* Exercise
Each line from the one containing "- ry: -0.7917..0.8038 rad" through the end of the data must be retyped exactly, and no other line.

* The data
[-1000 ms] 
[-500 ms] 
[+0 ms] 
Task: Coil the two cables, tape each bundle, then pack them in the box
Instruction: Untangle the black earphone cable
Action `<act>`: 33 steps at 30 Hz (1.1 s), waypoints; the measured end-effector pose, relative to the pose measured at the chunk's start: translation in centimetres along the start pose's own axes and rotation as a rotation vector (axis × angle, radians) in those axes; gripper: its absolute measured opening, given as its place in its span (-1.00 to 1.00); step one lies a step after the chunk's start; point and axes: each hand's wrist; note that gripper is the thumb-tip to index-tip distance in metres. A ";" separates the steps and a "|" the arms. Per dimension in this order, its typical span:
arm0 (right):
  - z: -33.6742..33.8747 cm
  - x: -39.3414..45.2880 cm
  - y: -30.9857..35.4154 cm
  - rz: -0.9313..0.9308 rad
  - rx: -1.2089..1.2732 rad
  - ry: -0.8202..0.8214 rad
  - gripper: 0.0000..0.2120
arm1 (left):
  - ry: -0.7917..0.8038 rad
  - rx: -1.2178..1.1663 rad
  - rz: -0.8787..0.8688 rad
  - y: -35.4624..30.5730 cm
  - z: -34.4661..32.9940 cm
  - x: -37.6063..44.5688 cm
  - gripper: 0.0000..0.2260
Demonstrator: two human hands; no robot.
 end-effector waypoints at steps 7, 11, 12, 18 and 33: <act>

* Response to the task
  - ry: -0.7917..0.8038 rad
  - rx: -1.2178..1.1663 rad
  - rz: -0.8787..0.8688 rad
  - y: -35.4624..30.5730 cm
  - z: -34.4661..32.9940 cm
  - x: -37.6063..44.5688 cm
  - gripper: 0.0000..0.2260
Demonstrator: two human hands; no robot.
 end-effector waypoints at steps 7, 11, 12, 18 and 33: <act>

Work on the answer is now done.